Although static analysis can be used to determine depended classes in a general compilation process, this method is limited to situations where reflection functionality code is not used. Because when reflection functionality code is not used, a function to be called is clear, and the compiler can determine exactly which function is to be called when analyzing code content. However, static analysis is not effective in a case that involves reflection functionality code, because the static analysis means cannot determine which function is actually called when the reflection functionality code is executed.
Furthermore, the Wasm virtual machine does not have a dynamic loading capability, but needs to load all depended classes into linear memory once. The Wasm virtual machine manages the linear memory and non-linear memory. The linear memory managed by the Wasm virtual machine has a logical address, not a logical address in system memory. The Wasm virtual machine achieves at least part of a sandbox objective by using the linear memory. Memory addresses in the Wasm file are all within a range of 0 to a linear memory capacity, and will not exceed this linear memory area.
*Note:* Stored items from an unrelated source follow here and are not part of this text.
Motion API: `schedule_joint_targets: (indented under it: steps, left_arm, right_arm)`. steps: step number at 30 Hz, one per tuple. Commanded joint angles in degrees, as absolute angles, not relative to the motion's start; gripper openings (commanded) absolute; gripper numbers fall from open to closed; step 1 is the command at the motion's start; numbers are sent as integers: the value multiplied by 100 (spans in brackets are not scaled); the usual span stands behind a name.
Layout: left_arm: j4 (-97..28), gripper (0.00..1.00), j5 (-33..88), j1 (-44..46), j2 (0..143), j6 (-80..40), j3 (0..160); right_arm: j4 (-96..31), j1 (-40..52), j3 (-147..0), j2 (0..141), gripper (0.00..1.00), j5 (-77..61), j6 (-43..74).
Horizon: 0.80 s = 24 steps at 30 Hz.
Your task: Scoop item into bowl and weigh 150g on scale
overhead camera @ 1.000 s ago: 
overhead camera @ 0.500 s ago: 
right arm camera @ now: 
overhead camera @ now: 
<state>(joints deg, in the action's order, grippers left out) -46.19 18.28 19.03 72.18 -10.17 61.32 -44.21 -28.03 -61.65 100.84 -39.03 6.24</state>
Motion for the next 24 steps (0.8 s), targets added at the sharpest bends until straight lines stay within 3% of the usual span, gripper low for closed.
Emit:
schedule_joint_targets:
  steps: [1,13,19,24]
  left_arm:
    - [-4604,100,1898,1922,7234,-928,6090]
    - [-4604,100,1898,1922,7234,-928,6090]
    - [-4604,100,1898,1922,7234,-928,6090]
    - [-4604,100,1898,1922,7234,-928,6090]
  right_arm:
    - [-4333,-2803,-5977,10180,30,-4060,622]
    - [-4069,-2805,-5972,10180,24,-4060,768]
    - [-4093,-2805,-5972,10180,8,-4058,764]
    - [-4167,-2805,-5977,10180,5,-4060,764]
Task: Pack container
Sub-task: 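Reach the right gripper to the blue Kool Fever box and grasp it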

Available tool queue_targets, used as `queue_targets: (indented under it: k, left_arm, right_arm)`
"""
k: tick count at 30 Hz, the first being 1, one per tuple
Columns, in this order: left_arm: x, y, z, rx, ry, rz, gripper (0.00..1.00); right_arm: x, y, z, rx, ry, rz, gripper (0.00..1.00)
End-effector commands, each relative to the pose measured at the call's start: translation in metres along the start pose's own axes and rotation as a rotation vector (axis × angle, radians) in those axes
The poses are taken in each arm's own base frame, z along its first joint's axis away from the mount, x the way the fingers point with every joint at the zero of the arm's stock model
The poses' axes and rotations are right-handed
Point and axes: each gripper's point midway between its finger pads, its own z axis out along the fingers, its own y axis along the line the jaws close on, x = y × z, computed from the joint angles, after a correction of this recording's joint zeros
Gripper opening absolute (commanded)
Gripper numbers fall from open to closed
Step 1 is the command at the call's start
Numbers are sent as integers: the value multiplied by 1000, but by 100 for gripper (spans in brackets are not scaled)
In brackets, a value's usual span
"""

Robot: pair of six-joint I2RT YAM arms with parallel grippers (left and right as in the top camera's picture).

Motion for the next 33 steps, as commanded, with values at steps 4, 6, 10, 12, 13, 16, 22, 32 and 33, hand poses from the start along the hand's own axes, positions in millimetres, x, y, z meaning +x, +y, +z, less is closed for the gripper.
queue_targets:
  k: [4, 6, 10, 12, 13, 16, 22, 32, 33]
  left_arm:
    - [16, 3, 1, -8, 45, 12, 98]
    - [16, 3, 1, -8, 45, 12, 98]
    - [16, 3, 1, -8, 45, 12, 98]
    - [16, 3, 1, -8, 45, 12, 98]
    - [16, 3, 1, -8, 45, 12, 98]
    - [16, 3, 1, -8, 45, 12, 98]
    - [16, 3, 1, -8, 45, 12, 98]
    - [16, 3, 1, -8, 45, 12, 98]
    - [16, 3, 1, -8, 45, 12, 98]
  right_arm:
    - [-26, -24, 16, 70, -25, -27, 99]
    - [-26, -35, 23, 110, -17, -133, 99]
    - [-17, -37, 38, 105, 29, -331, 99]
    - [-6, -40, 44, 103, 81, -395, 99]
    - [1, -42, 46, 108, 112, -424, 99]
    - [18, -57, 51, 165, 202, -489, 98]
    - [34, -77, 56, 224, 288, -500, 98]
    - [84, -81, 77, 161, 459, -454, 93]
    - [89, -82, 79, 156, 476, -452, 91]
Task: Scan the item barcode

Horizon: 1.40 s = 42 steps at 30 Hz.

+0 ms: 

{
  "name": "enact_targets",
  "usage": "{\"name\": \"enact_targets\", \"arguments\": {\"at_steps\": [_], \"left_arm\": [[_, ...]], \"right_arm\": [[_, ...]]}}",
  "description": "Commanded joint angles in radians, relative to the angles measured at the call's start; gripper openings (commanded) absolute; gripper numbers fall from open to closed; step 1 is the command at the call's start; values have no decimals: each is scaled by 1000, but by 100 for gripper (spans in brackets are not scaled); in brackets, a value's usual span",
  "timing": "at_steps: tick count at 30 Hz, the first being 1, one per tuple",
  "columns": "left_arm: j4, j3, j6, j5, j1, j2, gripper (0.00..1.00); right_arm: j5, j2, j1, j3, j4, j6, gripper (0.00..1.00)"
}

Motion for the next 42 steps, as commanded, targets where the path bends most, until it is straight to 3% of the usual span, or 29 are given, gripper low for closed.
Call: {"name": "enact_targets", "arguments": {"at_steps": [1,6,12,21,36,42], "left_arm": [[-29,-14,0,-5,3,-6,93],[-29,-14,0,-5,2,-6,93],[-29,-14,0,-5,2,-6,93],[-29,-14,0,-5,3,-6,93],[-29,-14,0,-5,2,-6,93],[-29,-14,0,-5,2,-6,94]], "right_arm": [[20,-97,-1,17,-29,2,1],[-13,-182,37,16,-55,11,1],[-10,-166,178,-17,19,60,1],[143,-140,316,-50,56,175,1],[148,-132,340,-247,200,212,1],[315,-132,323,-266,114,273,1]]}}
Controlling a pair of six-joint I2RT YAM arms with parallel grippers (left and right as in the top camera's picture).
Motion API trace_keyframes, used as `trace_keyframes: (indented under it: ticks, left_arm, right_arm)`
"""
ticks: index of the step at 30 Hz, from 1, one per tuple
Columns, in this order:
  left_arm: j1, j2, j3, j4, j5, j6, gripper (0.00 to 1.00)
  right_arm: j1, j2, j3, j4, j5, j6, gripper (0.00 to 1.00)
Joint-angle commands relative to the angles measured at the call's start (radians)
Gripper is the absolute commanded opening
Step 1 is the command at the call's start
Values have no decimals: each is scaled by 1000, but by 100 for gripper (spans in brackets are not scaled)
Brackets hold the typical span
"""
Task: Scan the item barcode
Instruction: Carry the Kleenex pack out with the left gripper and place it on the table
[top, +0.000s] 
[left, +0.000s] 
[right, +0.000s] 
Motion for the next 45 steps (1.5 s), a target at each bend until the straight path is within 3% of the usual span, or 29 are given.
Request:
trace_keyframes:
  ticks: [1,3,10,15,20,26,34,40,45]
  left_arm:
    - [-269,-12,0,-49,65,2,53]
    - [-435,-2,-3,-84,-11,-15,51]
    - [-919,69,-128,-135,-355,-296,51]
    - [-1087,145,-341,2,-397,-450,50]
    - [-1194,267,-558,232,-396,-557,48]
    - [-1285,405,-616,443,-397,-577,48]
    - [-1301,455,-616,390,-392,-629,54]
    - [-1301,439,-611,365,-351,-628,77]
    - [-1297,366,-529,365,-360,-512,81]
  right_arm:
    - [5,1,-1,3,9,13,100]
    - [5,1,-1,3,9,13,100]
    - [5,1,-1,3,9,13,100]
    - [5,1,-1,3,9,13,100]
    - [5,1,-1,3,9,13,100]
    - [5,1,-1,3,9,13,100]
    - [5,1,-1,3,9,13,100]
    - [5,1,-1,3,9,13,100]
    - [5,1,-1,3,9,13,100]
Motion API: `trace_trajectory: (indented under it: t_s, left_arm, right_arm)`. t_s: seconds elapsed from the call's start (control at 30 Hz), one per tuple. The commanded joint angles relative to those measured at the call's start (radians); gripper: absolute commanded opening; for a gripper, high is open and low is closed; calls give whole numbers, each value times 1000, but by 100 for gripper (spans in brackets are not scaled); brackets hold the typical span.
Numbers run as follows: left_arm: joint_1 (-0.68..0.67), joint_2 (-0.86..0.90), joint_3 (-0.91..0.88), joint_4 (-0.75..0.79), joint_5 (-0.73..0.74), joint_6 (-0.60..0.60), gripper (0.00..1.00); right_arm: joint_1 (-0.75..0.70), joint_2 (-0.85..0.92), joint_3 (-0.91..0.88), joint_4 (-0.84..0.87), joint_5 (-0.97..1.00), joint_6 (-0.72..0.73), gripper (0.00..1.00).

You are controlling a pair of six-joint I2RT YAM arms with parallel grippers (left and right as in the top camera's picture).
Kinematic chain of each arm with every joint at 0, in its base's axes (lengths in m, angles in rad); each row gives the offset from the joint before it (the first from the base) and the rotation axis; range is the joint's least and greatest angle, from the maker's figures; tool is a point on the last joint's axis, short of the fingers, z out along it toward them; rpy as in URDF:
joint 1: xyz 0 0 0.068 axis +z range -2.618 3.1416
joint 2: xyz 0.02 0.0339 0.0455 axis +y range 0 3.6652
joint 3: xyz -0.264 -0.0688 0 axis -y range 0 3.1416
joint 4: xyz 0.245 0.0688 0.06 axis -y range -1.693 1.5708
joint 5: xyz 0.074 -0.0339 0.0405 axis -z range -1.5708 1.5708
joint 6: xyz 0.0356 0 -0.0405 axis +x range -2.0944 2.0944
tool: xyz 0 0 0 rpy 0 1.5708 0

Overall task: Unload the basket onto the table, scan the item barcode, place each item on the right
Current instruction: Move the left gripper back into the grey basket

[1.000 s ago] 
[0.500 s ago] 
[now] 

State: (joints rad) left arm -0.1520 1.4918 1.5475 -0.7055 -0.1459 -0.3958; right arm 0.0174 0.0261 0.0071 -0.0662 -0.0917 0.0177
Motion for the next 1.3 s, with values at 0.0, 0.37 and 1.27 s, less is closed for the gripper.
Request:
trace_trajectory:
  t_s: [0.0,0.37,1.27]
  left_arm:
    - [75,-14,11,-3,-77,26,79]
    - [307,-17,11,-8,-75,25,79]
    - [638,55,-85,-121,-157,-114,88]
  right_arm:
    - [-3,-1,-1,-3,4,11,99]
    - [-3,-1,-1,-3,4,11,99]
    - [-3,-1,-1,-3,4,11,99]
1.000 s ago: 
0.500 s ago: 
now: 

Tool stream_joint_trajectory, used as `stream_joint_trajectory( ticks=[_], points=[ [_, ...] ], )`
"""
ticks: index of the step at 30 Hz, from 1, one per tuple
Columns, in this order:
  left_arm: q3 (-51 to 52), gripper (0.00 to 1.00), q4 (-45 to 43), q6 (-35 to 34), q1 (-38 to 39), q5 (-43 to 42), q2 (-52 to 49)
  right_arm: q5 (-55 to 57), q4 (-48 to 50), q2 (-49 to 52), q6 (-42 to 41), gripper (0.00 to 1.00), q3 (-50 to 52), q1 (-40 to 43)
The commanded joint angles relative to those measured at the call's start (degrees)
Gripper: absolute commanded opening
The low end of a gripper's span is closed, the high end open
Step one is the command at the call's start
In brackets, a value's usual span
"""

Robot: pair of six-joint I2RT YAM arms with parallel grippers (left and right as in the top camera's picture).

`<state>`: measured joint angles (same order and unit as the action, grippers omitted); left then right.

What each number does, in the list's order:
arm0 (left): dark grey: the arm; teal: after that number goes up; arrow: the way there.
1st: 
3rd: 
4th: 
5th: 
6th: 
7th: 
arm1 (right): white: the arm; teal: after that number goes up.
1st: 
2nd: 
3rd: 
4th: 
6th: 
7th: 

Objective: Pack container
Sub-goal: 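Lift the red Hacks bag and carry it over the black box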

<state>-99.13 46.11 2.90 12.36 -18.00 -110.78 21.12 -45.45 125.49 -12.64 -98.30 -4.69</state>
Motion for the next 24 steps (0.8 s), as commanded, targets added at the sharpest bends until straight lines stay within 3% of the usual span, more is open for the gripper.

Therefore, it is ensured that when the virtual machine executes Wasm bytecode, the virtual machine will not read memory outside the linear memory managed by Wasm, that is, no external information can be read unless it is called by using a host API. As such, reading and writing of all Wasm instructions are access to the addresses in the linear memory, and cannot go out of bounds, thereby achieving the sandbox objective.
Usage of the linear memory has great impact on performance of the Wasm virtual machine. Therefore, in the above-mentioned compilation process, a large quantity of functions that will not be actually called in classes are compiled together to generate compiled bytecode files. When the Wasm virtual machine interprets and executes such bytecode files, metadata of these classes and functions will first be loaded into the linear memory managed by the Wasm virtual machine, thus occupying a large amount of linear memory space, which will affect the performance of the Wasm virtual machine.
Source code that has been written in Java by a developer may already include a reflection mechanism. To enable a Wasm virtual machine to implement reflection functionality when executing a compiled Wasm file, a compiler can perform the following process shown in FIG. 2 when compiling Java source code into a Wasm file.
S110: Generate metadata of a first class and a first function in the first class based on code defining the first class in the source code, and encapsulate the generated metadata of the first class and the first function in the first class into the Wasm file.
For example, in Java source code, classes (usually also referred to as classes) such as Class Person { . . . } in the above-mentioned Java code can be defined. { . . . } can include member variables and member functions. A plurality of classes can be defined in one Java file, and a plurality of member functions can be defined in each class. Each member function may generally include a return type, a function name, an input parameter, etc. These classes can be collectively referred to as the first class, and these member functions can be collectively referred to as the first function. The “first” here can be understood as “first type” or “first class”. On a basis of defining a class, an object can be generated based on the class. Using classes and objects is a main means of object-oriented programming. An object is an abstraction of an objective thing; and a class is an abstraction of the object. A relationship between the object and the class is as follows: The object is an instance of the class, and the class is a template of the object.
The metadata of the first class and the first function can be encapsulated into the Wasm file. The metadata of the first class and the first function can include at least a structure of a first class object and a structure of the first function. Because everything in Java is an object, and the class is also a special object, a special object such as a class also has its own field and a class to which the object belongs. The class to which it belongs can be found later based on this first class object. In addition, a structure of the first class and/or a field structure of the first class may also be included. Whether the structure of the first class and the field structure of the first class are included depends on a compilation scheme of the compiler, and may also depend on whether a field of the first class is used in the first function. For example, one or more fields of the first class need to be used in an implementation of the first function. In a specific example, the metadata of the first class and the first function may include the structure of the first class object, the structure of the first class, the field structure of the first class, the structure of the first function, etc. The specific example is as follows:

- Structure of the First Class Object:
  - 4 bytes, linear memory address of the object class;
  - linear memory address of each field array of the object;
- Structure of the first class:
  - 4 bytes, linear memory address of a name string of the class;
  - 4 bytes, linear memory address of a field array of the class;
  - 4 bytes, linear memory address of a method function array of the class;
- Field structure of the first class:
  - 4 bytes, quantity of fields of the class;
  - 4 bytes, linear memory address of a name string of a field;
  - 4 bytes, linear memory address of a return type of the field;
- Function structure of the first class:
  - 4 bytes, quantity of method functions of the class;
  - 4 bytes, index of a function in a function table;
  - 4 bytes, linear memory address of a name string of the function;
  - 4 bytes, linear memory address of a return type of the function;
  - 4 bytes, quantity of parameters of the function;
  - linear memory address of a parameter type array;
- In the above-mentioned metadata, the preceding “-” indicates the first level, and “-” indicates the second level, and the second level is subordinate to the first level closest to the second level.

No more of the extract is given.